• _Problem details_
The data is to be set down once more, exactly as it reads.
==============================
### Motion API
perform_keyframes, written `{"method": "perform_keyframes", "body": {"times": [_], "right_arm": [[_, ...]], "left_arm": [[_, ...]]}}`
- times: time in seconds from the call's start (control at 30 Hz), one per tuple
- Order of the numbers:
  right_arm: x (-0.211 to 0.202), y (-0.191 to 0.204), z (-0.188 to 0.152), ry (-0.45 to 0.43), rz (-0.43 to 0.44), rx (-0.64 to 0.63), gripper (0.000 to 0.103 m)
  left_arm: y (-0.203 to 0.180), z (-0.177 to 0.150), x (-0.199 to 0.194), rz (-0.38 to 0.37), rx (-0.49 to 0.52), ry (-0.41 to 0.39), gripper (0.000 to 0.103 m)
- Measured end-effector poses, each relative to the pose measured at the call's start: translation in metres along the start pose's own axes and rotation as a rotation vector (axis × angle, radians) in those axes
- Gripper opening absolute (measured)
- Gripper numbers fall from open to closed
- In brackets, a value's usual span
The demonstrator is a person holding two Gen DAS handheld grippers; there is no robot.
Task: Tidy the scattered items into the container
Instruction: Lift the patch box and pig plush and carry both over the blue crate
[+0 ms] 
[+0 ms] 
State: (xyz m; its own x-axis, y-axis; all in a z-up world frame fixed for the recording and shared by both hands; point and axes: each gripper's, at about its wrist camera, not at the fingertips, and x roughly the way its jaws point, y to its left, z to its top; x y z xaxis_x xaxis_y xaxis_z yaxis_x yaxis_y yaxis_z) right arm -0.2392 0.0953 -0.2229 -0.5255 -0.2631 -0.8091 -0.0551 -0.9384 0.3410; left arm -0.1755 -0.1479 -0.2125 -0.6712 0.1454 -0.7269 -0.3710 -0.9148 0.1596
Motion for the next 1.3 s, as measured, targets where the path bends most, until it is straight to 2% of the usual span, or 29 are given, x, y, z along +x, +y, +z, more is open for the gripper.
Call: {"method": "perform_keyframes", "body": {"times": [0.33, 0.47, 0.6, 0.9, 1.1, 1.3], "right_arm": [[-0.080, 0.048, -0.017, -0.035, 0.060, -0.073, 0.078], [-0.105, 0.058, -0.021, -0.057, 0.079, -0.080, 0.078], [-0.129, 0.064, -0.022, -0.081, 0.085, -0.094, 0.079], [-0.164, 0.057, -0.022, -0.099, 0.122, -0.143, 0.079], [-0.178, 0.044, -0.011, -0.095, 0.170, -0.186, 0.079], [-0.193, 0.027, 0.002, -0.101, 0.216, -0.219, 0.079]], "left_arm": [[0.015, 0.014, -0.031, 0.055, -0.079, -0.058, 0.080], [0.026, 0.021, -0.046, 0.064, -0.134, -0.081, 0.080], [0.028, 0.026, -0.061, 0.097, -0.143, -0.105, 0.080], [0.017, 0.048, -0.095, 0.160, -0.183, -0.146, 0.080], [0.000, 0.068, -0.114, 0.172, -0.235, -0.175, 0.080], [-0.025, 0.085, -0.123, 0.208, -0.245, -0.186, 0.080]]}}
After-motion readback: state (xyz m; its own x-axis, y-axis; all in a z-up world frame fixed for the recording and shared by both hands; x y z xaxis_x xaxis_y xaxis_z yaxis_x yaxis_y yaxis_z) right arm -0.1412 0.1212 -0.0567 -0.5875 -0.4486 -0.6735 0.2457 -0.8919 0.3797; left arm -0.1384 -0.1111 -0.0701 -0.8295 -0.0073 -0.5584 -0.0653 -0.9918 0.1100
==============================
• _The completed task_
### Motion API
perform_keyframes, written `{"method": "perform_keyframes", "body": {"times": [_], "right_arm": [[_, ...]], "left_arm": [[_, ...]]}}`
- times: time in seconds from the call's start (control at 30 Hz), one per tuple
- Order of the numbers:
  right_arm: x (-0.211 to 0.202), y (-0.191 to 0.204), z (-0.188 to 0.152), ry (-0.45 to 0.43), rz (-0.43 to 0.44), rx (-0.64 to 0.63), gripper (0.000 to 0.103 m)
  left_arm: y (-0.203 to 0.180), z (-0.177 to 0.150), x (-0.199 to 0.194), rz (-0.38 to 0.37), rx (-0.49 to 0.52), ry (-0.41 to 0.39), gripper (0.000 to 0.103 m)
- Measured end-effector poses, each relative to the pose measured at the call's start: translation in metres along the start pose's own axes and rotation as a rotation vector (axis × angle, radians) in those axes
- Gripper opening absolute (measured)
- Gripper numbers fall from open to closed
- In brackets, a value's usual span
The demonstrator is a person holding two Gen DAS handheld grippers; there is no robot.
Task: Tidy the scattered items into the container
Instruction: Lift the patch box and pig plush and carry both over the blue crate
[+0 ms] 
[+0 ms] 
State: (xyz m; its own x-axis, y-axis; all in a z-up world frame fixed for the recording and shared by both hands; point and axes: each gripper's, at about its wrist camera, not at the fingertips, and x roughly the way its jaws point, y to its left, z to its top; x y z xaxis_x xaxis_y xaxis_z yaxis_x yaxis_y yaxis_z) right arm -0.2392 0.0953 -0.2229 -0.5255 -0.2631 -0.8091 -0.0551 -0.9384 0.3410; left arm -0.1755 -0.1479 -0.2125 -0.6712 0.1454 -0.7269 -0.3710 -0.9148 0.1596
Motion for the next 1.3 s, as measured, targets where the path bends most, until it is straight to 2% of the usual span, or 29 are given, x, y, z along +x, +y, +z, more is open for the gripper.
Call: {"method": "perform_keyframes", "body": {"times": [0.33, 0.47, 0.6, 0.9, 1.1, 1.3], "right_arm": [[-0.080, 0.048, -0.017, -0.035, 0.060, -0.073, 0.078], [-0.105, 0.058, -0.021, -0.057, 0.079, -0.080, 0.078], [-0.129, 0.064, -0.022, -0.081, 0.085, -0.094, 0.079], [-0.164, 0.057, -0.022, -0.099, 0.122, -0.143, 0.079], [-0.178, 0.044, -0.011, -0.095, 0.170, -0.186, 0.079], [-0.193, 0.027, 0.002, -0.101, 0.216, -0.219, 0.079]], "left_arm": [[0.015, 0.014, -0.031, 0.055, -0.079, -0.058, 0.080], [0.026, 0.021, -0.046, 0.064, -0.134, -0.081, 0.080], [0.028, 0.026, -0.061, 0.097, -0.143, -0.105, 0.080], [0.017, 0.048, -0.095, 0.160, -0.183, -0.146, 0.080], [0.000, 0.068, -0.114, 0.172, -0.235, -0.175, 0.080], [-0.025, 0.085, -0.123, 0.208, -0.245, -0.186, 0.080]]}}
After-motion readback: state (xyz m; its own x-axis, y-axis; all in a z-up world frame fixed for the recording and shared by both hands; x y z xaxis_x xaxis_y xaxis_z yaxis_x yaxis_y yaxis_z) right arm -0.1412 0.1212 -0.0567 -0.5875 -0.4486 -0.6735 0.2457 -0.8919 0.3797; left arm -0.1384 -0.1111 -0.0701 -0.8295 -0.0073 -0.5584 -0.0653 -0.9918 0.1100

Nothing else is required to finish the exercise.